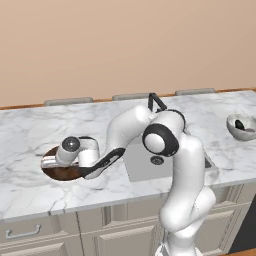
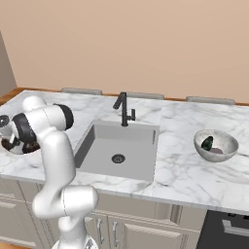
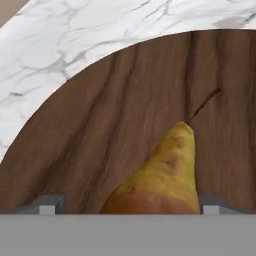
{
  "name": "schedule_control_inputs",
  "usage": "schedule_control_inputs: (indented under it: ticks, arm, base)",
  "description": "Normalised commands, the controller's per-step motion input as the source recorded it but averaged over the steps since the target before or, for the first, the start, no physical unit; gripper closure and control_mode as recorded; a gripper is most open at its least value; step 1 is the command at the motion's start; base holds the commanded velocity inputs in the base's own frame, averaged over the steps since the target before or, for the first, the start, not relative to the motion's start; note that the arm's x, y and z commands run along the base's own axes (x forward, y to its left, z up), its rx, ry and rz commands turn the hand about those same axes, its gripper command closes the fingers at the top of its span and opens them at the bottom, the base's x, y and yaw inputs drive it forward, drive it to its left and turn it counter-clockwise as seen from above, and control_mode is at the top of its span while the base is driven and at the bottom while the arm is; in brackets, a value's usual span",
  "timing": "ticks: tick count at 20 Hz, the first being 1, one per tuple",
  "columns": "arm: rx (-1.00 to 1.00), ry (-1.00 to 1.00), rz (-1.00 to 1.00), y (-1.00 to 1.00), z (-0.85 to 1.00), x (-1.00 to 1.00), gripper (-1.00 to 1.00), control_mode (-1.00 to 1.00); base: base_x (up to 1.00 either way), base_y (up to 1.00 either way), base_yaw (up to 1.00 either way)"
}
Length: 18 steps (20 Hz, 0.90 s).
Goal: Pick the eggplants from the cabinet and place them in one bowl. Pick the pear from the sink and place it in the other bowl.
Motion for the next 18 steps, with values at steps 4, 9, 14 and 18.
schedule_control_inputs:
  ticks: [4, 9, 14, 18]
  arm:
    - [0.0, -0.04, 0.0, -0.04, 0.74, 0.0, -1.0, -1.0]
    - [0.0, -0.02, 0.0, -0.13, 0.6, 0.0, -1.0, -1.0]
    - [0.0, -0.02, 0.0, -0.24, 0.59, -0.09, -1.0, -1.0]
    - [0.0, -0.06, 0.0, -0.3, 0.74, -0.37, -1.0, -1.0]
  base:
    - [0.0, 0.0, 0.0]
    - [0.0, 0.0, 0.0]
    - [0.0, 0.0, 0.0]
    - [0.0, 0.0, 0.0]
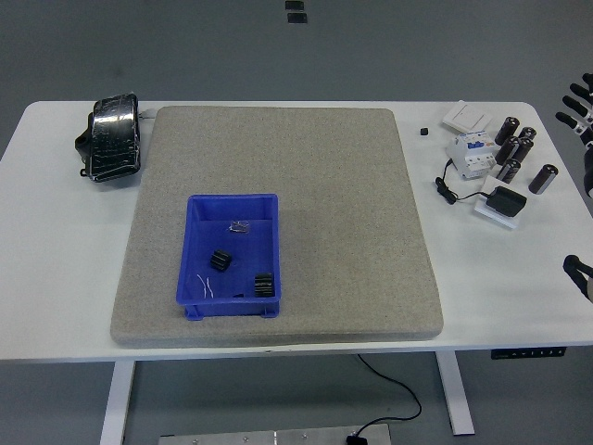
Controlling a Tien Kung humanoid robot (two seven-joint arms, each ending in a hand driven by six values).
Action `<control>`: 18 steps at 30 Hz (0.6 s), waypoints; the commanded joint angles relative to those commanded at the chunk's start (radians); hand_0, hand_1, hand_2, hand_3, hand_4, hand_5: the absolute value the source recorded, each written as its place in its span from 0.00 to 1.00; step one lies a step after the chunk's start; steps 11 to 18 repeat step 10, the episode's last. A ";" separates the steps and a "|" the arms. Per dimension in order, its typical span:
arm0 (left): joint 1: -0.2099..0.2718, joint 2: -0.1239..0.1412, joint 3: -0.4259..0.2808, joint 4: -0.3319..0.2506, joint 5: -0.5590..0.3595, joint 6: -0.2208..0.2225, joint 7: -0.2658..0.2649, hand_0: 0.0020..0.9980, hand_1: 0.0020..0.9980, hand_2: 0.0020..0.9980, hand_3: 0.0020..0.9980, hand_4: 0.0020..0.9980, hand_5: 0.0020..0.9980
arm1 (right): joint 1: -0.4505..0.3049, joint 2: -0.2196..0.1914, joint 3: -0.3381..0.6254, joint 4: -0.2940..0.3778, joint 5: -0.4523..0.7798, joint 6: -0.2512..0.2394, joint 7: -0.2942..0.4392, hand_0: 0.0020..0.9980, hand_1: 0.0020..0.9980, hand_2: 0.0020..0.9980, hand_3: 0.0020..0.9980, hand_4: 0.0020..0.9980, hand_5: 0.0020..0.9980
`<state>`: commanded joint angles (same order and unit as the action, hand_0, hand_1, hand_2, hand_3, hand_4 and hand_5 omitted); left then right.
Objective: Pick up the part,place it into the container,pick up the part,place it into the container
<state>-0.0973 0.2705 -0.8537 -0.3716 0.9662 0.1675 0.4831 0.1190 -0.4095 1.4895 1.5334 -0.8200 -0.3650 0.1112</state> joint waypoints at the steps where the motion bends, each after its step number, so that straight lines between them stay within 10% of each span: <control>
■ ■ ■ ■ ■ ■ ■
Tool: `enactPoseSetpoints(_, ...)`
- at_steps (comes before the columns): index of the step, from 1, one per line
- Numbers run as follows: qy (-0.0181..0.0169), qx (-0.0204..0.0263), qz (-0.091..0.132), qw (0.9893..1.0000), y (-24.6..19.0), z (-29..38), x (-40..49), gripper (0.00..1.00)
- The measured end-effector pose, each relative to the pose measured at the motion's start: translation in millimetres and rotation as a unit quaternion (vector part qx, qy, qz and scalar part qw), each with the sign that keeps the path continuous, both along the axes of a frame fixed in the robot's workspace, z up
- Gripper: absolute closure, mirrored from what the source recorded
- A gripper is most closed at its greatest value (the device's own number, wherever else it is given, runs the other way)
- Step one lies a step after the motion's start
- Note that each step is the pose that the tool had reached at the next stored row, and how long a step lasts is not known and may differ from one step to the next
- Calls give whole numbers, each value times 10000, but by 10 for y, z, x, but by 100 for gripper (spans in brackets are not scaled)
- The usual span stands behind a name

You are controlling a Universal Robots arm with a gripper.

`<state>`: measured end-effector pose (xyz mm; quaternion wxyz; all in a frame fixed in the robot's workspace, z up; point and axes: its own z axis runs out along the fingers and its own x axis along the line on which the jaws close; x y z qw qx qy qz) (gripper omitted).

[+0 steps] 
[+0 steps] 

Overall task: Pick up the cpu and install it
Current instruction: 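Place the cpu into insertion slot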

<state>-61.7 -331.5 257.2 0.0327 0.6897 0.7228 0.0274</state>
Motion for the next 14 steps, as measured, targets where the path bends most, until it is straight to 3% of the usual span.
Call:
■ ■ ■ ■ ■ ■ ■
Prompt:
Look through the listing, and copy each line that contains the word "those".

Solution to this task:
  "description": "Normalised commands, the controller's per-step motion input as the source recorded it but averaged over the steps since the target before or, for the first, the start, no physical unit; gripper closure and control_mode as recorded; a gripper is most open at its least value; step 1 is the command at the motion's start; base holds the commanded velocity inputs in the base's own frame, averaged over the steps since the target before or, for the first, the start, not relative to the motion's start; note that the arm's x, y and z commands run along the base's own axes (x forward, y to its left, z up), its rx, ry and rz commands turn the hand about those same axes, its gripper command closes the fingers at the top of its span and opens them at the bottom, the base's x, y and yaw inputs drive it forward, drive it to its left and turn it counter-clockwise as seen from above, and control_mode is at the top of its span while the base is driven and at the bottom while the arm is; in brackets, a value's usual span",
Action `<control>`: 18 steps at 30 Hz (0.6 s), waypoints; the commanded joint angles relative to those commanded at the chunk's start (radians); hand_0, hand_1, hand_2, hand_3, hand_4, hand_5: the absolute value the source recorded, each written as its place in its span from 0.00 to 1.00; step one lies a step after the chunk's start; steps 11 to 18 repeat step 10, the episode's last. A ";" separates the steps and a "|" the arms. Per dimension in order, its typical span:

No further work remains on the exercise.